Deparos is an intelligent content discovery engine that performs directory enumeration, directory fuzzing, and endpoint discovery against web applications. It goes beyond static wordlist brute-forcing by learning from every response - adapting its strategy, growing its wordlists dynamically, and filtering false positives through fingerprint-based soft-404 detection.
How It Works
Target URL
│
▼
┌──────────────────────────────────────────────────────┐
│ Initialization │
│ 1. Probe target, extract host components │
│ 2. Fetch robots.txt │
│ 3. Learn baseline fingerprints (3-sample soft-404) │
│ 4. Load prior session data (if resuming) │
│ 5. Generate initial tasks from wordlists + observed │
└──────────────────┬───────────────────────────────────┘
▼
┌──────────────────────────────────────────────────────┐
│ Priority Queue │
│ ┌────┬────┬────┬────┬─────┬──────┬──────┬────────┐ │
│ │ P0 │ P1 │ P2 │ P4 │ P5 │ P7 │ P11 │ P12 │ │
│ │Spdr│Obs │Obs │Obs │Short│ExtVar│Long │Fuzz │ │
│ │ JS │Name│File│Dir │Word │Numric│Word │ │ │
│ └────┴────┴────┴────┴─────┴──────┴──────┴────────┘ │
└──────────────────┬───────────────────────────────────┘
▼
┌──────────────────────────────────────────────────────┐
│ Payload Coordinator │
│ Expander pulls tasks → Expand() yields payloads │
│ N workers execute payloads concurrently │
│ │
│ For each response: │
│ Fingerprint check (soft-404?) ──→ discard │
│ WAF detection ──→ track/backoff │
│ Real discovery ──→ callbacks │
└──────────────────┬───────────────────────────────────┘
▼
┌──────────────────────────────────────────────────────┐
│ Discovery Callbacks │
│ OnDirectoryDiscovered(): │
│ • Learn new fingerprints for directory │
│ • Create recursive tasks (wordlists + observed) │
│ • Extract breadcrumb directories │
│ OnFileDiscovered(): │
│ • Extract extension → trigger extension tasks │
│ • Numeric segment → fuzz ±10 variations │
│ • Queue extension variant probes (.bak, .old, …) │
└──────────────────┬───────────────────────────────────┘
▼
┌──── loop back to Priority Queue ────┐
│ (new tasks from discoveries) │
└─────────────────────────────────────┘
What Makes It Adaptive
1. Fingerprint-Based Soft-404 Detection
Before scanning, the engine requests 3 random non-existent paths and extracts response attributes (status code, content-type, headers, body hash, content-length ranges). Only attributes stable across all 3 samples become the baseline signature. During scanning, responses matching this signature are discarded as false positives.
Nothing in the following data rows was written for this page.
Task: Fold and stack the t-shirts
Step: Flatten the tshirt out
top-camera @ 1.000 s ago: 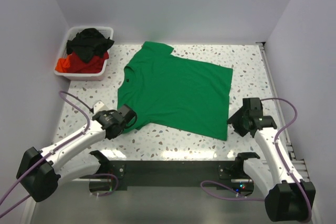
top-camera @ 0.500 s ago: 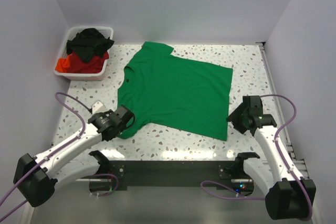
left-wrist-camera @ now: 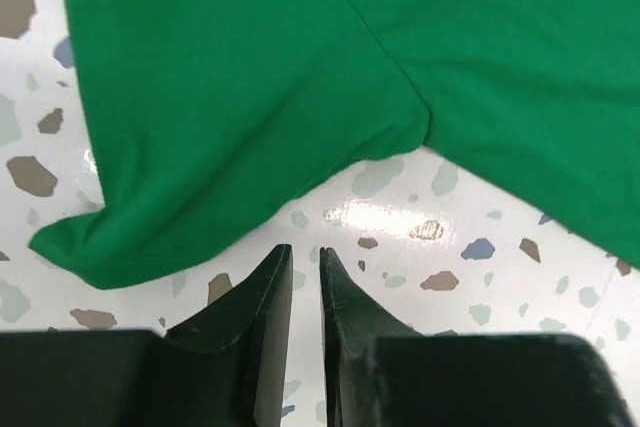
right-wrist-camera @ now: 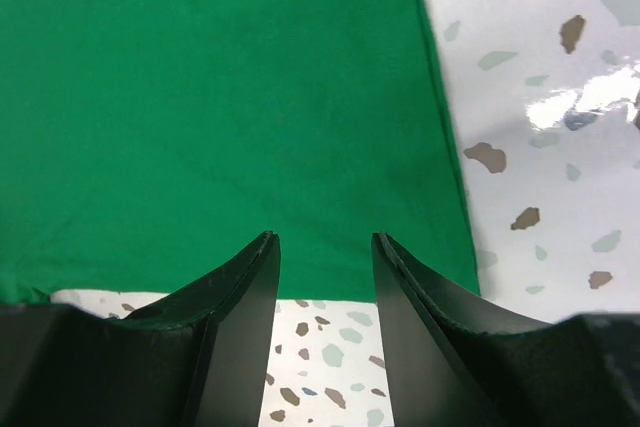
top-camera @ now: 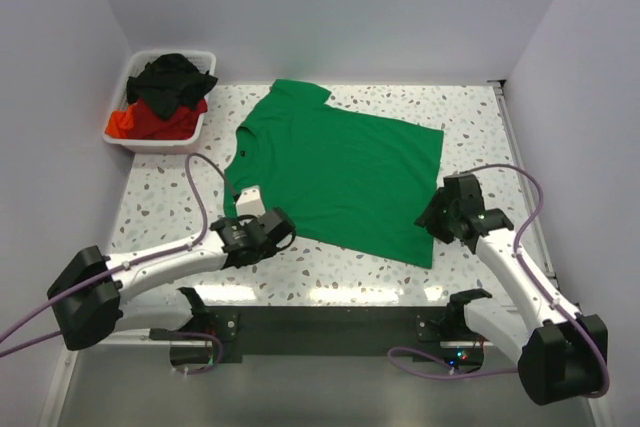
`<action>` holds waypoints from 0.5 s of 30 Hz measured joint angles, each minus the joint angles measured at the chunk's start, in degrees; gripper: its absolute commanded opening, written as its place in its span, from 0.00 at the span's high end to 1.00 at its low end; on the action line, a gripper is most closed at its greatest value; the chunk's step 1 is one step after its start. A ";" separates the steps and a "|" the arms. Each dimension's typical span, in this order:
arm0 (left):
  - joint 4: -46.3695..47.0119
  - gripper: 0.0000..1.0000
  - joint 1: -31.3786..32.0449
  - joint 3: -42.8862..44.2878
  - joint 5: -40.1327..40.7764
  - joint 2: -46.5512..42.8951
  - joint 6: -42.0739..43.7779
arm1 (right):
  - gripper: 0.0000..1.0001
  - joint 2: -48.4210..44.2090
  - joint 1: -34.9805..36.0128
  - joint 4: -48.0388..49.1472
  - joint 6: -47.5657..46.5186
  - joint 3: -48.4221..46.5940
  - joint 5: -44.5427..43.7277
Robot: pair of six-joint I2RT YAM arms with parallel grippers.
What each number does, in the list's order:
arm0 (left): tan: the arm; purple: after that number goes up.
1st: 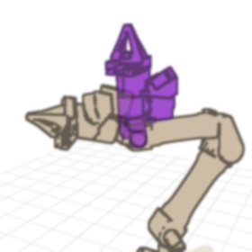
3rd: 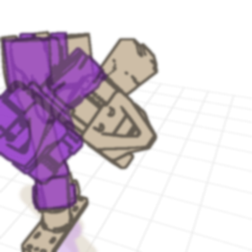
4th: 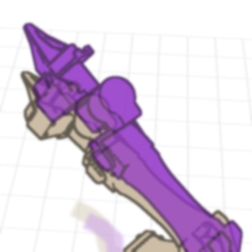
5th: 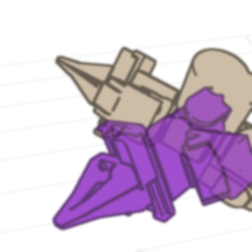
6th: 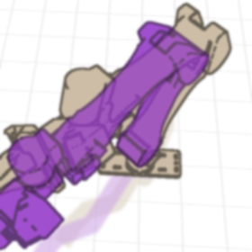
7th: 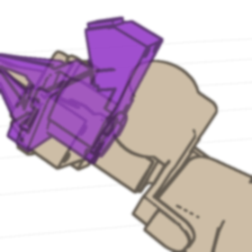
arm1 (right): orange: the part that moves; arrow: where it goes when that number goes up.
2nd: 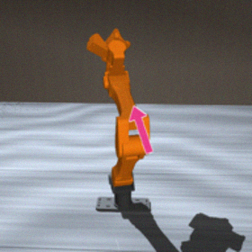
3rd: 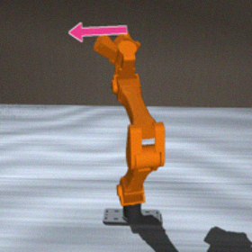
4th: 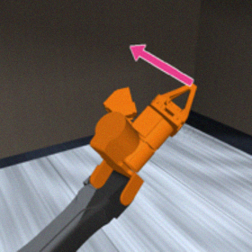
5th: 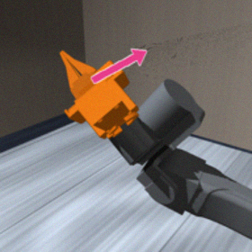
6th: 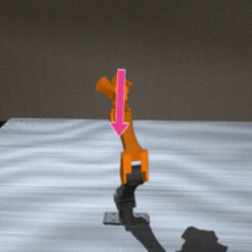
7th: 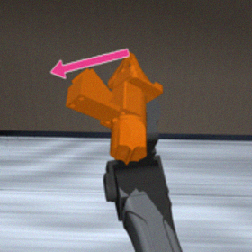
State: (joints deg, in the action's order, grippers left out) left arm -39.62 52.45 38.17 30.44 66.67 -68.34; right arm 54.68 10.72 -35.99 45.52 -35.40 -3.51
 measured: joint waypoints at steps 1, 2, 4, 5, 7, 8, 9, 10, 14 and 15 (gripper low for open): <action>0.52 0.79 0.87 0.00 0.02 1.18 0.11 | 0.54 0.55 0.68 0.48 0.00 -0.20 0.02; 1.09 0.79 1.46 0.00 0.09 2.32 0.26 | 0.54 1.07 1.20 1.07 -0.07 -0.31 0.02; 2.34 0.78 2.23 0.00 0.66 4.66 0.50 | 0.54 1.95 1.97 2.21 -0.17 -0.37 0.20; 2.69 0.78 2.40 0.00 0.92 5.49 0.52 | 0.54 2.19 2.12 2.62 -0.22 -0.37 0.24; 3.50 0.76 2.51 0.04 1.81 7.17 1.03 | 0.54 2.62 2.43 3.52 -0.44 -0.37 0.35; 3.82 0.76 2.58 0.11 2.32 7.89 1.55 | 0.54 2.71 2.47 3.89 -0.59 -0.37 0.48; 4.22 0.76 2.60 0.22 2.82 8.48 1.81 | 0.53 2.75 2.51 4.15 -0.70 -0.37 0.50; 4.57 0.75 2.62 0.37 3.21 8.90 2.08 | 0.53 2.73 2.51 4.33 -0.81 -0.37 0.52; 5.53 0.73 2.71 1.33 4.96 10.54 3.10 | 0.53 2.62 2.67 4.63 -1.11 -0.37 0.52; 5.75 0.73 2.71 1.49 5.40 10.93 3.28 | 0.54 2.58 2.69 4.70 -1.18 -0.37 0.52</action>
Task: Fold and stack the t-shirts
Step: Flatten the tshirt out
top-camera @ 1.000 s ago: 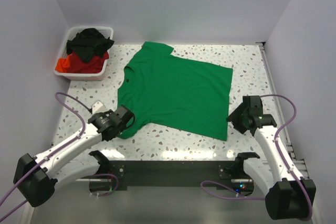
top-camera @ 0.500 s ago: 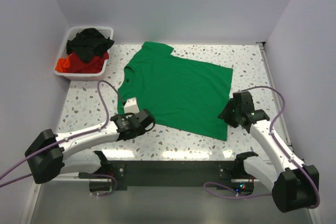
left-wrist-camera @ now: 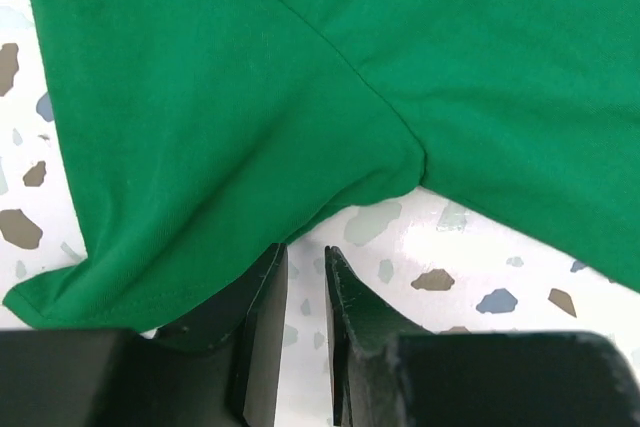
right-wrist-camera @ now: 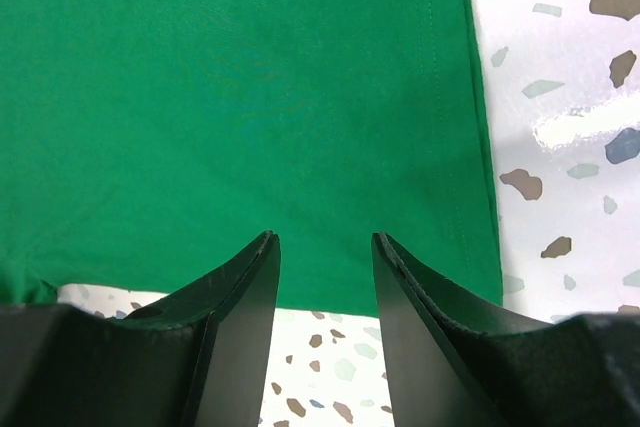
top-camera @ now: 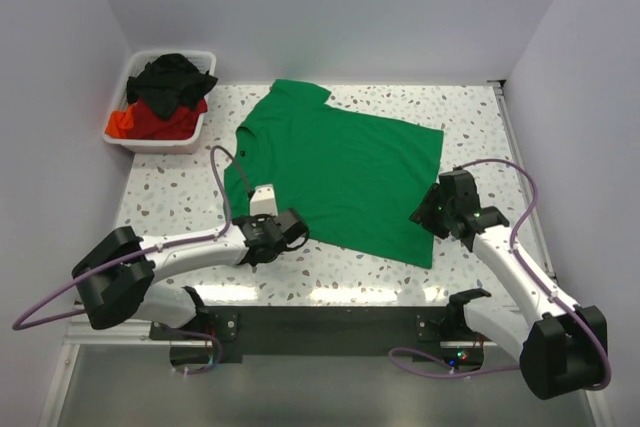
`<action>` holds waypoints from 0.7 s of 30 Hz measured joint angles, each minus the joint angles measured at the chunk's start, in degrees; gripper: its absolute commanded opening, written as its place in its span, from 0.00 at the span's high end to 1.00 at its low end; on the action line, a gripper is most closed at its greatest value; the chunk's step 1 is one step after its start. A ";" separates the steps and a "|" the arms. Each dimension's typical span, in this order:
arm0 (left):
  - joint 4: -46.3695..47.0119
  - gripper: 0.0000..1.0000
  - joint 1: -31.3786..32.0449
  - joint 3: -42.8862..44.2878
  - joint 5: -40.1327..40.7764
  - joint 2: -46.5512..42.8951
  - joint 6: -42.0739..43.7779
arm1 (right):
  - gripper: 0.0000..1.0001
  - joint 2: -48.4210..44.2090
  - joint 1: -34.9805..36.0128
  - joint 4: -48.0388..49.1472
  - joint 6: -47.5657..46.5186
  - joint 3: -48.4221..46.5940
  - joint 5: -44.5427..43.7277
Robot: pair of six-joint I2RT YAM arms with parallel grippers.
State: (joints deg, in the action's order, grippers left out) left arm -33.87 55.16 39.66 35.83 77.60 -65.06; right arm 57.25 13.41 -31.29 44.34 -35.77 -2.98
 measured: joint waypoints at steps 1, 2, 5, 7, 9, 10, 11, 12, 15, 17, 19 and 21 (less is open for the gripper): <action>0.13 0.73 0.00 0.13 0.46 0.33 0.20 | 0.54 -0.07 0.00 0.07 0.00 0.00 0.00; 0.31 0.73 0.00 0.17 0.76 0.59 0.26 | 0.54 -0.20 0.04 0.09 -0.02 0.00 0.00; 0.48 0.72 0.00 0.37 1.53 1.25 0.68 | 0.54 -0.63 0.04 0.09 -0.02 0.00 -0.02; 0.57 0.72 0.00 0.55 1.95 1.73 0.81 | 0.54 -0.85 0.04 0.07 0.00 0.00 -0.04; 0.59 0.72 0.00 0.59 1.97 2.01 0.83 | 0.54 -1.09 0.04 0.07 0.00 -0.02 -0.09; 0.61 0.72 -0.02 0.61 1.95 2.10 0.92 | 0.54 -1.18 0.04 0.07 0.00 -0.02 -0.09; 0.63 0.72 -0.04 0.61 1.95 2.12 1.14 | 0.54 -1.22 0.04 0.07 0.00 -0.02 -0.11; 0.76 0.72 -0.17 0.61 1.92 2.10 1.20 | 0.54 -1.25 0.04 0.07 0.00 -0.02 -0.13; 1.36 0.72 -0.63 0.61 1.88 2.10 1.22 | 0.54 -1.42 0.04 0.04 0.02 -0.02 -0.37; 1.57 0.72 -0.90 0.61 1.86 2.10 1.25 | 0.55 -1.44 0.04 0.04 0.02 -0.02 -0.48; 1.68 0.72 -1.29 0.61 1.75 2.10 1.27 | 0.55 -1.44 0.07 0.04 0.02 -0.02 -0.52; 1.70 0.72 -1.70 0.61 1.46 2.12 1.27 | 0.55 -1.44 0.07 0.02 0.04 -0.02 -0.52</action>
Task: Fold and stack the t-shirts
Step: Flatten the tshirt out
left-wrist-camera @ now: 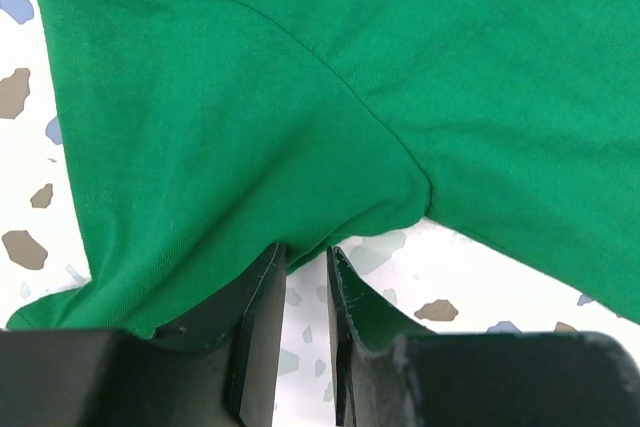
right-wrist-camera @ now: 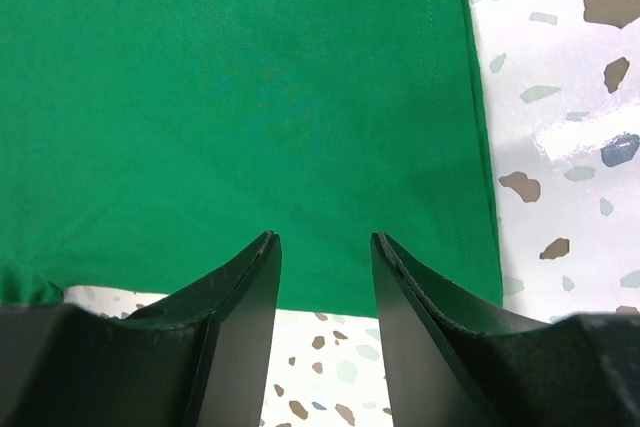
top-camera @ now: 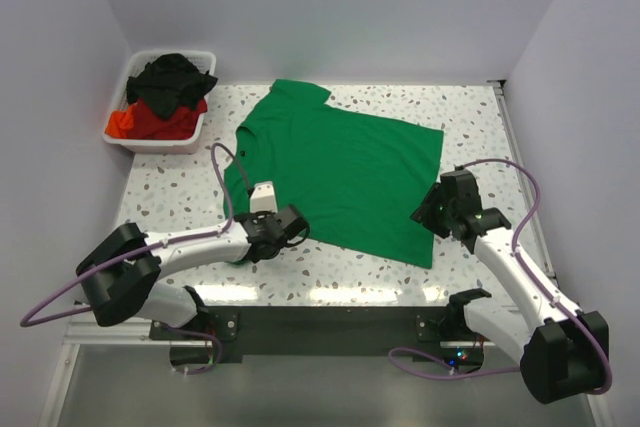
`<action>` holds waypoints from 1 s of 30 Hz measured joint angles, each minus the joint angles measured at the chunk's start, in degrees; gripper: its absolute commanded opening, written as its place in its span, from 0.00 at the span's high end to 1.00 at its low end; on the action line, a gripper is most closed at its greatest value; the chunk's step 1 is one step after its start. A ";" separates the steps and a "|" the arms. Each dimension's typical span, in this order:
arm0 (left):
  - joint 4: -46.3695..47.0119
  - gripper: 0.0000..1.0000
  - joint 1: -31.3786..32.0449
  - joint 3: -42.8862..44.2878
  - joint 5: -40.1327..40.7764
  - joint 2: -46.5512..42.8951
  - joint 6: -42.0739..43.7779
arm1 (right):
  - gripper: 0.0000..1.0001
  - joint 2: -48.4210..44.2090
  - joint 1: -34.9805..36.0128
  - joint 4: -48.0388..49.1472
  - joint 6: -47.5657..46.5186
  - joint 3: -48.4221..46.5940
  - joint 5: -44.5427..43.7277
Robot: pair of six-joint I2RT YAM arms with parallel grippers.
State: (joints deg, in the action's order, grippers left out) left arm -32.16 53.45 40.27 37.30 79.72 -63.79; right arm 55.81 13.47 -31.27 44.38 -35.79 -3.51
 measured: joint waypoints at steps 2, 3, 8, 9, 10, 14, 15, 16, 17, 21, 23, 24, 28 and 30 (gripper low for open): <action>0.00 0.73 -0.26 0.00 -0.33 0.00 -0.02 | 0.55 0.00 0.02 0.00 0.00 0.00 -0.02; 0.00 0.73 -0.42 0.00 -0.61 0.00 -0.02 | 0.55 0.00 0.02 0.00 0.02 0.00 -0.02; -0.07 0.73 -0.61 -0.02 -2.36 -0.33 0.00 | 0.55 -0.02 0.02 -0.09 0.15 0.00 -0.04; -0.04 0.74 -0.61 -0.02 -2.71 -0.70 0.00 | 0.55 -0.02 0.02 -0.11 0.20 0.00 -0.04; -0.07 0.74 -0.61 -0.02 -3.10 -1.20 0.04 | 0.55 -0.04 0.02 -0.13 0.20 0.00 -0.04; -0.04 0.74 -0.59 -0.02 -4.37 -3.08 0.46 | 0.55 -0.13 0.02 -0.17 0.42 0.00 -0.04; -0.04 0.74 -0.59 -0.02 -4.61 -3.23 0.48 | 0.55 -0.13 0.02 -0.20 0.44 0.00 -0.04; -0.02 0.74 -0.57 -0.02 -4.83 -3.21 0.52 | 0.55 -0.22 0.02 -0.26 0.48 0.00 -0.04; -0.02 0.74 -0.57 -0.02 -5.11 -3.08 0.59 | 0.55 -0.42 0.02 -0.37 0.55 0.00 -0.04; 0.39 0.74 -0.57 -0.02 -6.08 -1.01 0.63 | 0.55 -1.57 0.02 -0.55 0.59 0.00 -0.11; 0.59 0.74 -0.57 -0.02 -6.49 0.20 0.63 | 0.55 -1.95 0.02 -0.68 0.59 0.00 -0.24; 0.68 0.74 -0.57 -0.02 -6.51 0.66 0.61 | 0.55 -1.97 0.02 -0.72 0.59 0.00 -0.28; 0.66 0.74 -0.57 -0.02 -5.95 1.40 0.48 | 0.55 -1.97 0.02 -0.85 0.57 0.00 -0.35; 0.46 0.73 -0.57 -0.02 -5.18 1.40 0.37 | 0.56 -1.97 0.02 -0.87 0.59 0.00 -0.37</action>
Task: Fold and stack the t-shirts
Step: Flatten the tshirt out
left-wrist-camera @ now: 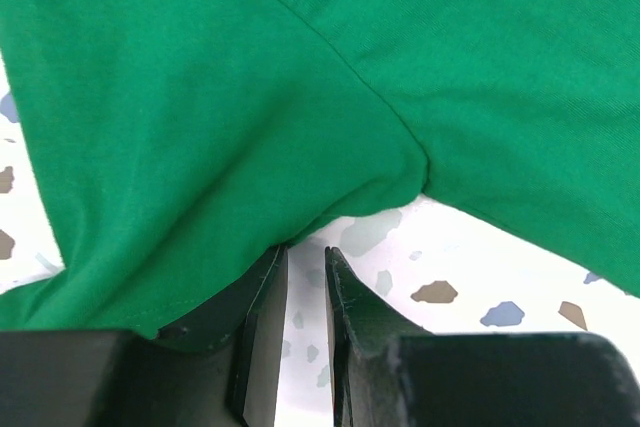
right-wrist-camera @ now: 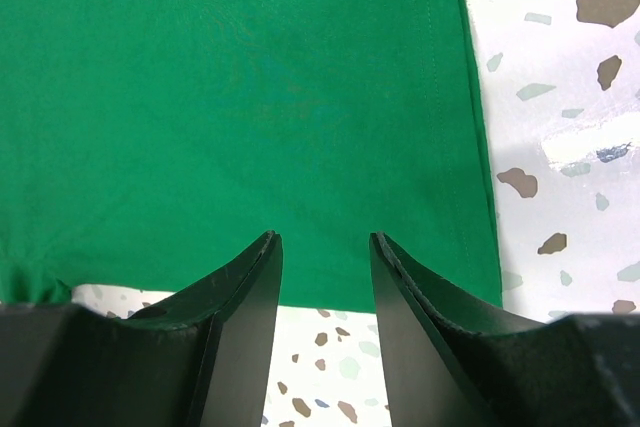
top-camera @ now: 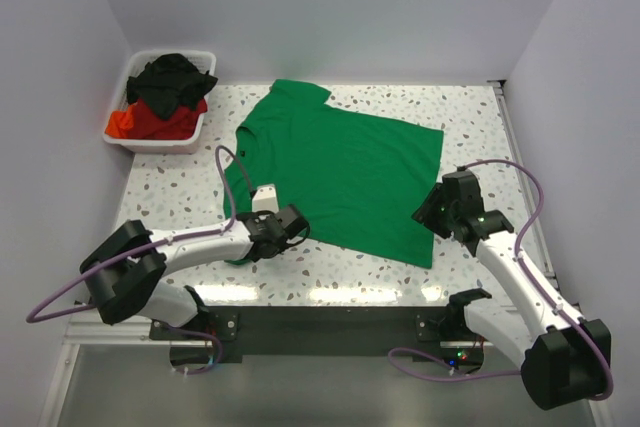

When an unknown response pattern appears, a 4-strategy wildcard validation (prefix, suffix, extension, middle) confirms whether the discovery is real or a new soft-404 variant - and learns the new pattern.
2. Observed Collection System
Four data pools grow continuously during the scan:
| Pool | Source | Priority |
|---|
| Observed Names | Spider links, JS parsing, response body tokenization | P1 |
| Observed Files | Complete filenames from discoveries | P2 |
| Observed Extensions | File extensions from discoveries | P5 |
| Observed Paths | Full path segments from URLs | P4 |
Every newly discovered directory is probed with ALL observed values as high-priority tasks. When a new extension is found for the first time, it triggers tasks across ALL known directories.
3. JavaScript Intelligence
Two layers of JS analysis feed endpoints back into the discovery queue:
- JSScan (embedded binary): Deobfuscates bundled JS, resolves string concatenation, traces variable assignments, and extracts
fetch() / XMLHttpRequest / $.ajax call sites into full HTTP request specs.
- Spider extractors: Parse inline
<script> tags and JS string literals for URL patterns.
Extracted endpoints become priority-0 tasks - tested before any wordlist fuzzing.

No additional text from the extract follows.